Iran's Ayatollah Sayyid Ali Khamenei charged that the enemies of Islam created the Islamic State to spread "Islamophobia" during a speech Monday at Tehran's Imam Ali Military Academy.
The West sets up armed extremist groups such as the Islamic State and trains them to commit mass murder to discredit Islam, Khamanei said.
The "arrogant powers of the world" feel threatened by message of what he called "authentic Islam" and want to frighten people about the religion's message.
"By creating armed groups in the name of Islam and Islamic state, and massacre of the innocent people, the enemies of Islam plan to create Islamophobia, but the message of authentic Islam for humanity is peace, dignity, security and safe life, and that is why the enemies do not want the world to hear this message," Khamenei said.

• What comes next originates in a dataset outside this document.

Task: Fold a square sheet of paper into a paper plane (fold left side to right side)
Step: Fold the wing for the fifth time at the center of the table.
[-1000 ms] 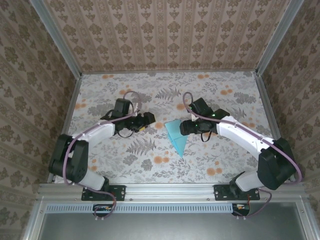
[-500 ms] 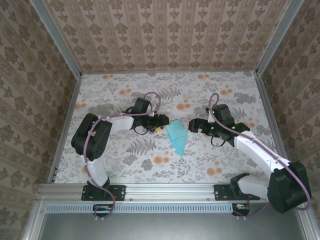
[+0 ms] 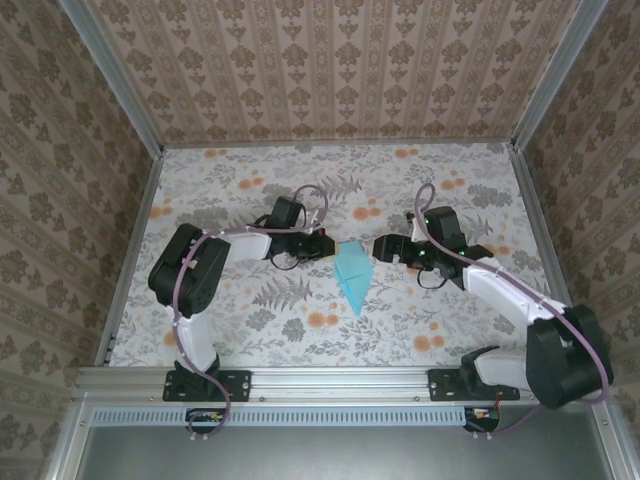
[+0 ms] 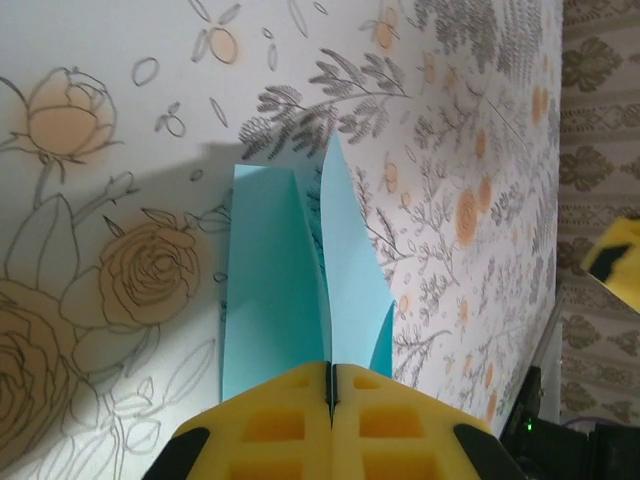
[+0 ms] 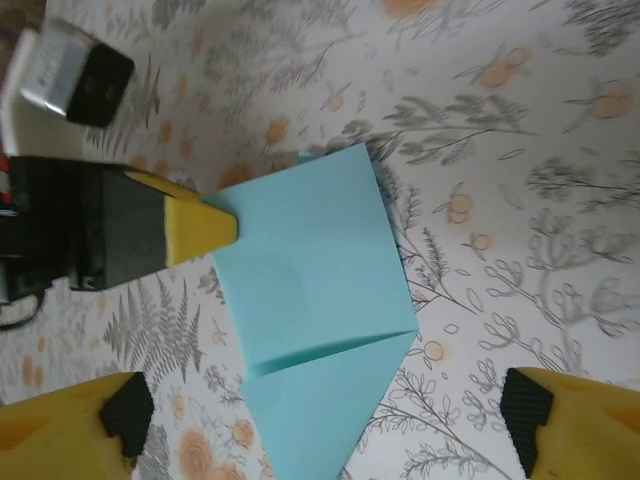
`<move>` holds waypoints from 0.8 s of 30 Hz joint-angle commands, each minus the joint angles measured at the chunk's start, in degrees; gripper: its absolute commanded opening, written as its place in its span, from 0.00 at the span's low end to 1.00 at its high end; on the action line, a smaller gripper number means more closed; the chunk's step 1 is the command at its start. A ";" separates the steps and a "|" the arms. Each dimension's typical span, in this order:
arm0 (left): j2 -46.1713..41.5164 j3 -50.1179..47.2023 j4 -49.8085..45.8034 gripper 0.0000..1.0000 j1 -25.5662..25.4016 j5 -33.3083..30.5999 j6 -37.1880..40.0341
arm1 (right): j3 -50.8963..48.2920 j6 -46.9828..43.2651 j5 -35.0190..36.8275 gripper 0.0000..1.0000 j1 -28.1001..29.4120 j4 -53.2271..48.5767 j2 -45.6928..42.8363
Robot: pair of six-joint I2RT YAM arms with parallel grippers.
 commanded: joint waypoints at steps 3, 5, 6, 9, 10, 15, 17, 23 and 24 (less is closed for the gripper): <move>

Khamenei also claimed that "global tyrants" fear Islam's power and are doing everything they can to spread "Islamophobia."
Last month, the ayatollah blamed United States, the "wicked government of Britain" and Zionism for creating the Islamic State. This was done to stir divisions between Sunnis and Shias.
"A careful and analytic look at the developments reveals that the U.S. and its allies, in efforts that are falsely termed countering Daesh [the Islamic State], seek to create division and enmity among the Muslims rather to destroy the root causes of that (terrorist) current," Khamenei said in an Oct. 13 speech marking the Shiite holy day of Eid al-Ghadeer.
Iran's elite Revolutionary Guard Corps has been actively involved fighting the Islamic State in Iraq and Syria.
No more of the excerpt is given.